How Loud is a Pin Drop

What I found most unbelievable through much of Tokyo was how quiet it can be during the day for a city of such magnitude. Even walking around the business district of Chiyoda during the work day everyone was mum. It isn't a lack of people per se but rather an inherent need to be quiet while moving about. Its quite a nice change of pace from New York where honking becomes background noise after a while. With that being said it is worth noting the taxi drivers here are unapologetic about their speed and your space. Many of Tokyo's smaller streets lack a real sidewalk and the cabs seem to find they possess all the street. Likewise, crosswalks are taken much more seriously here with very few people jaywalking - even on some of the smallest of intersections.

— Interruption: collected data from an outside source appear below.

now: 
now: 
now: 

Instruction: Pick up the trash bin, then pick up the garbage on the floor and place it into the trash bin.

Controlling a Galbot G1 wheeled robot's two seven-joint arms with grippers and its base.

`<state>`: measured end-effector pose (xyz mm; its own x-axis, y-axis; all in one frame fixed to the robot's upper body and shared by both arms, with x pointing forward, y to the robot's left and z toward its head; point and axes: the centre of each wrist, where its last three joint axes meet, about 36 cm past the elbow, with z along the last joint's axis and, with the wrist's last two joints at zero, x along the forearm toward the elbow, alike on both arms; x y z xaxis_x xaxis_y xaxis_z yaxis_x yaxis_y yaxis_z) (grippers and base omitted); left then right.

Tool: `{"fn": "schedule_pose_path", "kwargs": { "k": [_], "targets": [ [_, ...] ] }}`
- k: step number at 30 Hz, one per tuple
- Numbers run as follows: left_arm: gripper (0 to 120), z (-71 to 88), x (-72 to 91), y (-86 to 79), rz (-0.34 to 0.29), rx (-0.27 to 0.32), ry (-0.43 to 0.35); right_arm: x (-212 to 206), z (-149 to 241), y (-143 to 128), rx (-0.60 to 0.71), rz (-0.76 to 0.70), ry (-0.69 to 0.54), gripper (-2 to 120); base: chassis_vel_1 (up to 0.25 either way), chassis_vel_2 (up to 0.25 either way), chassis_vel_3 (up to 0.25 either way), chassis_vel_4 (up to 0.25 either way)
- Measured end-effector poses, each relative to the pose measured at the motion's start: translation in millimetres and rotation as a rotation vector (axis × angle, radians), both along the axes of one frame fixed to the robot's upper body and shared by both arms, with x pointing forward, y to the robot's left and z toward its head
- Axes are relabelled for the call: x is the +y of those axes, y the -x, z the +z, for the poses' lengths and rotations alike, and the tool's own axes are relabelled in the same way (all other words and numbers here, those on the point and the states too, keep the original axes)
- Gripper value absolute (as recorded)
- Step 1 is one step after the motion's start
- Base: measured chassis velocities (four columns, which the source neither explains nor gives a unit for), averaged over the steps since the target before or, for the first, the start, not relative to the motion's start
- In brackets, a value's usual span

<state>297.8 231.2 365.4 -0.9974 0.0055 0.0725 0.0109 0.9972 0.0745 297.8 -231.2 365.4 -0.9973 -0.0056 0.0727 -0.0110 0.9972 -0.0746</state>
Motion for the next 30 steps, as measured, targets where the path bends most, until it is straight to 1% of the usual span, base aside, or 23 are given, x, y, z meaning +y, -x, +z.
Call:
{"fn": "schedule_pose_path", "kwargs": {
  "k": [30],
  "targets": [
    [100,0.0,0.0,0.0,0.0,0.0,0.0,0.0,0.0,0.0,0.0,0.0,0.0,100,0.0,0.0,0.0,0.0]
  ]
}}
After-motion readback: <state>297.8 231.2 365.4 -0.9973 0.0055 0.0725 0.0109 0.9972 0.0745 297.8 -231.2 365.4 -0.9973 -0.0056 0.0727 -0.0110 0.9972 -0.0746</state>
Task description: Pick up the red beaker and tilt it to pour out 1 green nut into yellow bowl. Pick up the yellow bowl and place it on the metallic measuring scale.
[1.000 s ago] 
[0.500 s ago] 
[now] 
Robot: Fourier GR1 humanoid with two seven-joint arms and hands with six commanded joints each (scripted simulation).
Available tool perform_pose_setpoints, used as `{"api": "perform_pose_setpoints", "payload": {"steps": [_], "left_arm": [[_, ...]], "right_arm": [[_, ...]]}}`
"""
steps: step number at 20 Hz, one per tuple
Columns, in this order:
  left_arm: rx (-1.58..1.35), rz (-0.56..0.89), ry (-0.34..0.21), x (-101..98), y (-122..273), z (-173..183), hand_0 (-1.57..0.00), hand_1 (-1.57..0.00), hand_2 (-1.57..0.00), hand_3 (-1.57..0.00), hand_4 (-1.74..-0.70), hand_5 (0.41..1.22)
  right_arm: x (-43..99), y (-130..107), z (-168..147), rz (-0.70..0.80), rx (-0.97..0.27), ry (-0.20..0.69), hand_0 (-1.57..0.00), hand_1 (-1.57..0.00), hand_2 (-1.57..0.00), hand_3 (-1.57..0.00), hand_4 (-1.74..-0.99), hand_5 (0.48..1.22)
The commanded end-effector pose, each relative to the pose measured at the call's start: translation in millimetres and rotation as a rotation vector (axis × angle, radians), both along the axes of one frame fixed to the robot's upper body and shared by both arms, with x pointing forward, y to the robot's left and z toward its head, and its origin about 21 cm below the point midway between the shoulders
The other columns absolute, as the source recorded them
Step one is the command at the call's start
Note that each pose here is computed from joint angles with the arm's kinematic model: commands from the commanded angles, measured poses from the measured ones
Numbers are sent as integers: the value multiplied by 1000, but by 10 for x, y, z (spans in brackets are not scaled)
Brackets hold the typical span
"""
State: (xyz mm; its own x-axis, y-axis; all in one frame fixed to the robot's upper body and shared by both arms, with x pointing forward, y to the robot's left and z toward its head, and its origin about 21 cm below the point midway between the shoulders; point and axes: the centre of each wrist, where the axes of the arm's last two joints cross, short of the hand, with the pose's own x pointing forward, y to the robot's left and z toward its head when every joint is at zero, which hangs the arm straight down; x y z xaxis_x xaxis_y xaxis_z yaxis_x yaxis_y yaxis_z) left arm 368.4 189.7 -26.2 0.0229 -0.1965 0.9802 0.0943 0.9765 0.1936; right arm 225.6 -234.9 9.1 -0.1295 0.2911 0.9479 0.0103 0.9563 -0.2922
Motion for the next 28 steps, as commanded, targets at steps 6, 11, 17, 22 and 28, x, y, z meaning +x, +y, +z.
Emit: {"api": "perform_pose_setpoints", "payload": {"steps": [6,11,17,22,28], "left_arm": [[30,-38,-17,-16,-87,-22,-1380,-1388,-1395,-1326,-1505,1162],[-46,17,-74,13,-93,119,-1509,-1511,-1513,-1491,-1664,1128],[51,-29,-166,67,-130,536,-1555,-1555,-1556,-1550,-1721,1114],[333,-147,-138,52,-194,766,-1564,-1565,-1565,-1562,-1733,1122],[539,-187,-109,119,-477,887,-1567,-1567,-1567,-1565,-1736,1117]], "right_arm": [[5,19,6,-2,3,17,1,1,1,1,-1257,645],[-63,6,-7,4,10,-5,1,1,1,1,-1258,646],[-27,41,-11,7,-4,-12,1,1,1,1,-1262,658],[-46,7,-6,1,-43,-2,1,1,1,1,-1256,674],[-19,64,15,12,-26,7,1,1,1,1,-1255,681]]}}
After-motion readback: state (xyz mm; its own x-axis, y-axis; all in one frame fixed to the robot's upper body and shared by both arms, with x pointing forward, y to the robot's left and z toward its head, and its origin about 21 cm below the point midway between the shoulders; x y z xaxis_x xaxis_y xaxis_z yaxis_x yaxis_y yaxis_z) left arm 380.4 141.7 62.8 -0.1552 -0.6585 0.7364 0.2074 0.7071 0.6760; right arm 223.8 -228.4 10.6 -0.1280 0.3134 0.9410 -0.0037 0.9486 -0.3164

We spent the last couple of days in Shinjuku, Harajuku, Shibuya, Chiyoda, and Roppongi. Each neighborhood's central business district could be another city's downtown. The design of the neighborhoods and inter-accesability make everything seem much closer than it really is, so much so that Tokyo doesn't really seem as walkable as it may be. That will be no comparison to Hanoi and Da Nang, which I can imagine are nowhere near as pedestrian friendly before taking into account the predicted 100 degree heat. Fortunately where taxis in Japan are absurdly expensive they are ultra-affordable in Vietnam. For anyone curious the fixed fare from Narita to Tokyo center is just under $200.

The return trip to Tokyo should provide us a greater chance to explore some of the other neighborhoods east and north of the city though we have debated the merit of just canceling that return venture and doing something else. Tokyo is surely a place we will visit again later in life should that be the case. It's a great city with a far more English friendly aspect than I had originally anticipated.
Mieji Shrine


Central Shinjuku

Dessert!

Tokyo Tower from Roppongi

Department Store Sushi - Assorted Tuna 



The First Class lounge here is also quite calm at the moment with the exception of the ramen slurping - something I think is a hideous trait for a country so fixated on manners. The sushi bar is outstanding and seeing the high quality sashimi being sliced before your eyes (in an airport) is a real treat - and yes it was amazing. So much for all those airport sushi jokes.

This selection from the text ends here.